Task objective:
In the data that follows, find the line with "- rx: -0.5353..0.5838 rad"; transcribe it, every later line up to the one with "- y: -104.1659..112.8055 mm", and that line as well, exactly and with no others.

Given information:
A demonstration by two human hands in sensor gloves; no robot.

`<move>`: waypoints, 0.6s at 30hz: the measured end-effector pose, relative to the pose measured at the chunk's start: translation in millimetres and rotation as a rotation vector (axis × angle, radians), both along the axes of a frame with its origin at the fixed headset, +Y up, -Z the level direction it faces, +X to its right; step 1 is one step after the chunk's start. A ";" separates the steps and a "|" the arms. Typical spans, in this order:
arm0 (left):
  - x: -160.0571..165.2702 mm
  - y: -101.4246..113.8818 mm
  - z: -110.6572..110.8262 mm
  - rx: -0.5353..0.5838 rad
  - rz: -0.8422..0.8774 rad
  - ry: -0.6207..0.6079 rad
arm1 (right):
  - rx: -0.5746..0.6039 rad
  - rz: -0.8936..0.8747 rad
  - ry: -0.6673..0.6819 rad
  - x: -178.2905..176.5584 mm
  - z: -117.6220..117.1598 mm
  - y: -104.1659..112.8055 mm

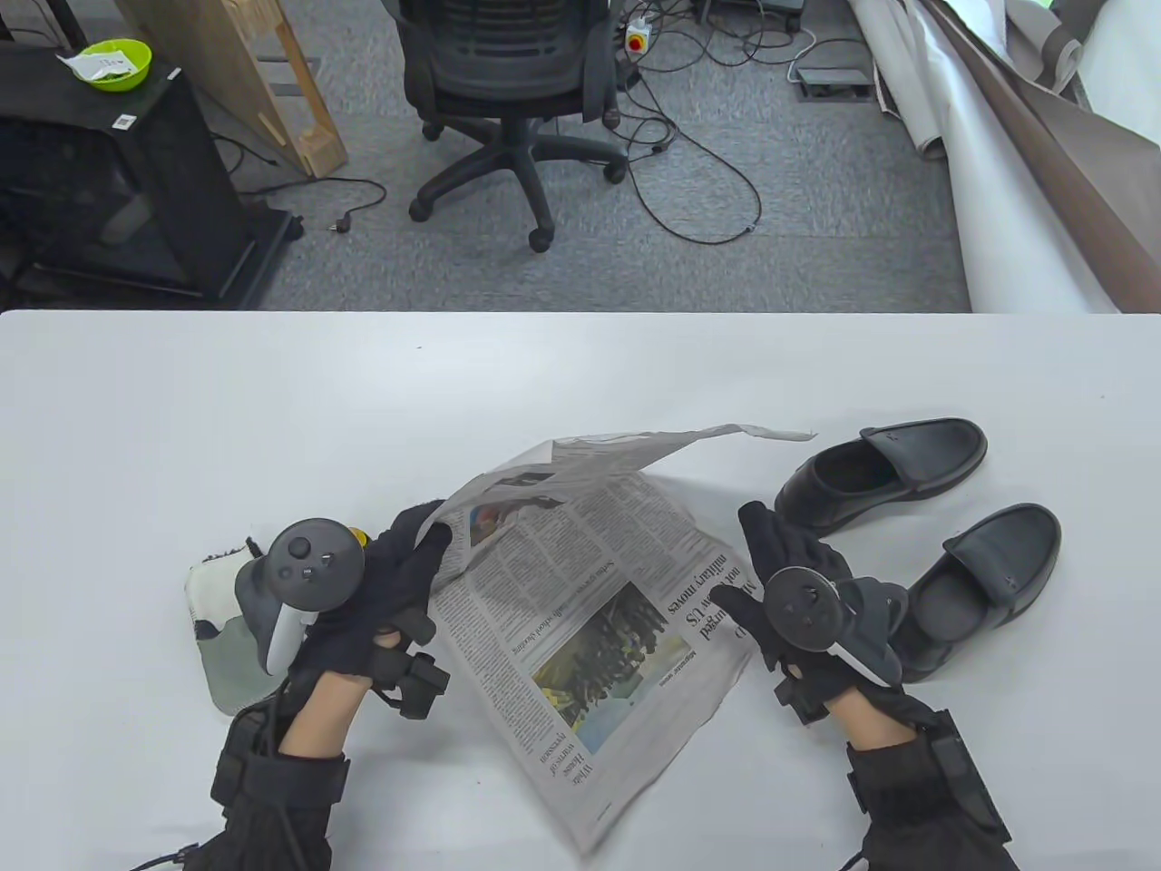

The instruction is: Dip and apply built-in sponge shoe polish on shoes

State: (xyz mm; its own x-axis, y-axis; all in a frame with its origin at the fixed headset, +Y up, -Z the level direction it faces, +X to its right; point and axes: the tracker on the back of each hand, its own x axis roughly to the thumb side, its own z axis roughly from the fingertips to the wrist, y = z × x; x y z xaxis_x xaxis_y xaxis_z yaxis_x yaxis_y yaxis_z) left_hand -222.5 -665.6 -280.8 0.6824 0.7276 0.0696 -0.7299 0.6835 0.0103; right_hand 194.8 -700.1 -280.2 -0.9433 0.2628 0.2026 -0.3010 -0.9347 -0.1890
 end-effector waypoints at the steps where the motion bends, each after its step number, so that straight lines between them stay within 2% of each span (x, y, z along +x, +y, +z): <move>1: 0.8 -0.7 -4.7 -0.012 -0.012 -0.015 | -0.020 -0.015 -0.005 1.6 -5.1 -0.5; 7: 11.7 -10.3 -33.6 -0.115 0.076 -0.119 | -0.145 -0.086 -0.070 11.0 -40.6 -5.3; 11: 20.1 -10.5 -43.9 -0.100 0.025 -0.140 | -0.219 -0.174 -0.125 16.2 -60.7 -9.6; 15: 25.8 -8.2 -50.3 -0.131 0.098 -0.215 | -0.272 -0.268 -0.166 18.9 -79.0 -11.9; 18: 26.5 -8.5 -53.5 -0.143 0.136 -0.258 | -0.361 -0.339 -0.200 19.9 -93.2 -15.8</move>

Solution to the problem:
  - rx: -0.5353..0.5838 rad
  - rz: -0.8422..0.8774 rad
  - ry: -0.6207..0.6079 rad
arm1 (right):
  - rx: -0.5746..0.6039 rad
  - rz: -0.8936..0.8747 rad
  - ry: -0.6673..0.6819 rad
  - x: -178.2905..176.5584 mm
  - z: -117.6220..117.1598 mm
  - y: -104.1659..112.8055 mm

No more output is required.